Task requirements: Everything from the line holding "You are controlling" through the last line below is needed; please reproduce those lines exactly, adding nothing.

Collected data:

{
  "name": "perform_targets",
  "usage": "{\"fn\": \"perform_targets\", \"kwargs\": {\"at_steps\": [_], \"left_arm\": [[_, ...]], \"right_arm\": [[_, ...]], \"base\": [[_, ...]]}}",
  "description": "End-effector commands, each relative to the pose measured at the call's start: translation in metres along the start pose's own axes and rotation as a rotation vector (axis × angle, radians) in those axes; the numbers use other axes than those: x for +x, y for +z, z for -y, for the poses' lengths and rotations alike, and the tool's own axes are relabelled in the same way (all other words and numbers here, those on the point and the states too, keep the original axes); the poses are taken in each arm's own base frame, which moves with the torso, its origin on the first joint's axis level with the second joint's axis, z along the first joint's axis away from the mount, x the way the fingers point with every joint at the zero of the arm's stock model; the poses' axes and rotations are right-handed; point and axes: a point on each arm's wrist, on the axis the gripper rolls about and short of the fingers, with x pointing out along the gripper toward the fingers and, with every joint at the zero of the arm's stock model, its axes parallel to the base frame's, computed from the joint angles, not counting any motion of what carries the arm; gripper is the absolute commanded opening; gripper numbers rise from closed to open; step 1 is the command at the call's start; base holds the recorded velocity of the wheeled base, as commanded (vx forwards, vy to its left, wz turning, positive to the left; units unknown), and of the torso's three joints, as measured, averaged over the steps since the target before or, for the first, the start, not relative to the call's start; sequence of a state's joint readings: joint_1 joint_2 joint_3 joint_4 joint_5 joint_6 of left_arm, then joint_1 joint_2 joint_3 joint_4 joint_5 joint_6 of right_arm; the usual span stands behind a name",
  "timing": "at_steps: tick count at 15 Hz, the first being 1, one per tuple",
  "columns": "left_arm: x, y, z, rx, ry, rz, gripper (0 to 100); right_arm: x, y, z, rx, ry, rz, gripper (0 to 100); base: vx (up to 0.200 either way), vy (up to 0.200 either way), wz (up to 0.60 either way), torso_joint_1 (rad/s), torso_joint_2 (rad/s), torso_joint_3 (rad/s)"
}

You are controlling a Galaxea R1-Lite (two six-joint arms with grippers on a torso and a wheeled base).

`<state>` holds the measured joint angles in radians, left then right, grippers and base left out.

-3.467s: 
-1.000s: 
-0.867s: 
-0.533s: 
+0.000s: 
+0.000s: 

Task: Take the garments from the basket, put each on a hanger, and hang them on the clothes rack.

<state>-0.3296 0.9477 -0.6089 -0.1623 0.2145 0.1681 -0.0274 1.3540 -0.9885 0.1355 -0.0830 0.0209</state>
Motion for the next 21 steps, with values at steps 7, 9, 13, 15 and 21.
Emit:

Solution to this exercise:
You are controlling a Galaxea R1-Lite (two six-joint arms with grippers on a torso and a wheeled base).

`<state>` holds the measured joint angles in radians, left then right, grippers and base left out.

-3.467s: 
-1.000s: 
-0.867s: 
-0.533s: 
+0.000s: 
+0.000s: 

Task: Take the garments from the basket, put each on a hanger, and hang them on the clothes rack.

<state>-0.3296 0.9477 -0.6089 -0.1623 0.2145 0.1681 -0.0274 1.3540 -0.9885 0.1355 -0.0830 0.0209</state>
Motion for the next 21 steps, with values at steps 7, 9, 13, 15 and 21.
Emit:

The exercise has now been completed.